The central truth of the Incarnation lies somewhere in this: men from all ages had sought to climb the mountain and reach God, but at the time appropriate, God himself came down and assumed our form to guide us to himself, and in doing so, allows us to see ourselves as we really are. This is the teaching of the Church in Vatican II’s Pastoral Constitution on the Church in the Modern World, Gaudium et Spes: “Christ, the final Adam, by the revelation of the mystery of the Father and His Love, fully reveals man to himself and makes his supreme calling clear” (22).
Our challenge in living our spiritual lives as Catholics, then, is to journey with Christ, ever accepting the challenge to climb with him closer to God.
A second lesson to draw from the rock climbing gym regards how we look at our own progress and that of others, both in life generally, and, more specifically, in the moral life. It’s often the case that I show up for a climb and see others who are easily and gracefully ascending tricky and difficult routes. Rather than becoming discouraged about how little I can do, it’s better to avoid the comparison in the first place.

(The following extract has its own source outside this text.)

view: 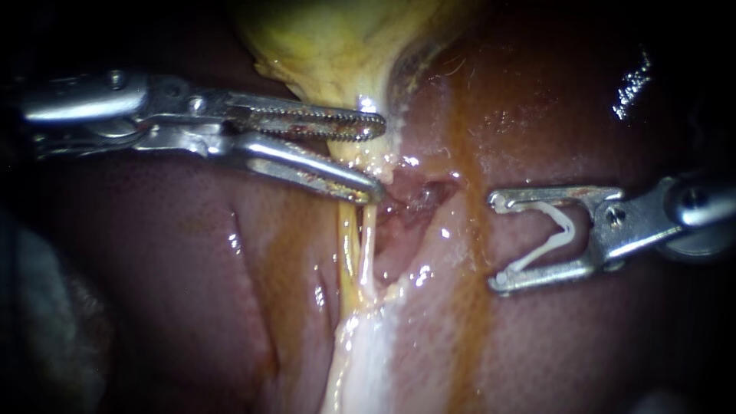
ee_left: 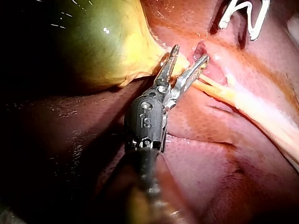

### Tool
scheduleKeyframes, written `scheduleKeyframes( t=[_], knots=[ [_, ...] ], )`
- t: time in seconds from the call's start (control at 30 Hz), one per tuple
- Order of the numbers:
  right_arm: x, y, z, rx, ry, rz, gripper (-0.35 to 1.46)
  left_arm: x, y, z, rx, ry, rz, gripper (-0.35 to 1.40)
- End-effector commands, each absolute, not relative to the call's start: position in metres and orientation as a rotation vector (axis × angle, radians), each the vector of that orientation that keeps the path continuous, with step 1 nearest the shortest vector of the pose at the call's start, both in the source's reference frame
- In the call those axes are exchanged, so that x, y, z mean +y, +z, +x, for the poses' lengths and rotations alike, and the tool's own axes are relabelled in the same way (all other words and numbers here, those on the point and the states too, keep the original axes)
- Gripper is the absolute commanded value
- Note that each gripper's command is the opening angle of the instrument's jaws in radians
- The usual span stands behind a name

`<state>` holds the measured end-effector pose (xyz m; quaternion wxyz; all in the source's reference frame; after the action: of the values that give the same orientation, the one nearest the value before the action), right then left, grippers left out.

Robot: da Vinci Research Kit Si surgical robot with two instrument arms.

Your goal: Grabbing gallbladder

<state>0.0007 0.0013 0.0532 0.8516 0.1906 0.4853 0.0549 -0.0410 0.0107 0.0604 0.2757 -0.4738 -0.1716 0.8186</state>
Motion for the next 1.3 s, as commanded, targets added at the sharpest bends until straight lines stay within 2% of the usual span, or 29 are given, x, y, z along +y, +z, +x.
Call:
scheduleKeyframes(
  t=[0.03,0.57,1.3],
  knots=[
    [0.0013,0.0532,0.0007,1.022,0.116,0.401,0.5,0.0107,0.0604,-0.0409,-0.463,2.199,-1.275,0.36],
    [0.0013,0.0532,0.0007,1.022,0.116,0.401,0.5,0.0096,0.0608,-0.0359,-0.514,2.181,-1.254,0.44],
    [0.0013,0.0532,0.0007,1.022,0.116,0.401,0.5,0.0089,0.0654,-0.0363,-0.506,2.212,-1.194,0.36]
  ],
)
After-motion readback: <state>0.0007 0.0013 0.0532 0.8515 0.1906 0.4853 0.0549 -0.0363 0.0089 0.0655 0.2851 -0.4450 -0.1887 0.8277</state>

In Søren Kierkegaard’s Provocations, he tells a series of parables, beginning with one concerning a series of visits from a little bird to a lily where the moral is ultimately the problematic result of purposefully comparing ourselves to others. When we allow the comparison to others, especially those where we find ourselves lacking, the pain of the comparison “lets the worried one perish on the fluttering wings of despondency.”
The solution here is simple: we cannot help but see others doing things better than we can do them in the various walks of life, but we can accept this vision and let it live in us as a seed of humility. When I see someone conquering a difficult climbing route with half the effort it takes me to wearily get to the top of a beginner’s path, one of the things I don’t see is how much effort he or she has put in to get where they are.
Similarly, in the spiritual life it’s too easy to see saints as people who are so accomplished that we can never be like them. However, through really encountering saints, we begin to understand that they, too, are humans just like us. In his Confessions, St. Augustine presents himself in his weakness before God and the Church in order that those seeking to grow with God may not be discouraged at their own failures, but may see their failings as chances to repent and to start again in the midst of the mercy of God.
Rather than in our ignorance comparing ourselves to others where the result can be giving up, we ought to in all humility recognize those who can help us and implore their aid on the road ahead. Our relationship with God is not that which wholly excludes others, but one which subsists within the Church, and Christ works within the body of his Church to bring us closer to himself, and in so doing, brings us closer together as believers.
With this in mind, I urge my fellow college students, those about to enter University and collegiate life and my fellow brothers and sisters in Christ, to seek to grow, even in the heat and duress of this summer, to meet others and grow with them in truth and holiness. Encounter each day as an opportunity for growth, as an encounter with the climbing wall, and let us encourage each other with the words of Blessed Pier Giorgio Frassati, a young Catholic quite like us, who loved God and his creation: verso l’alto! To the heights!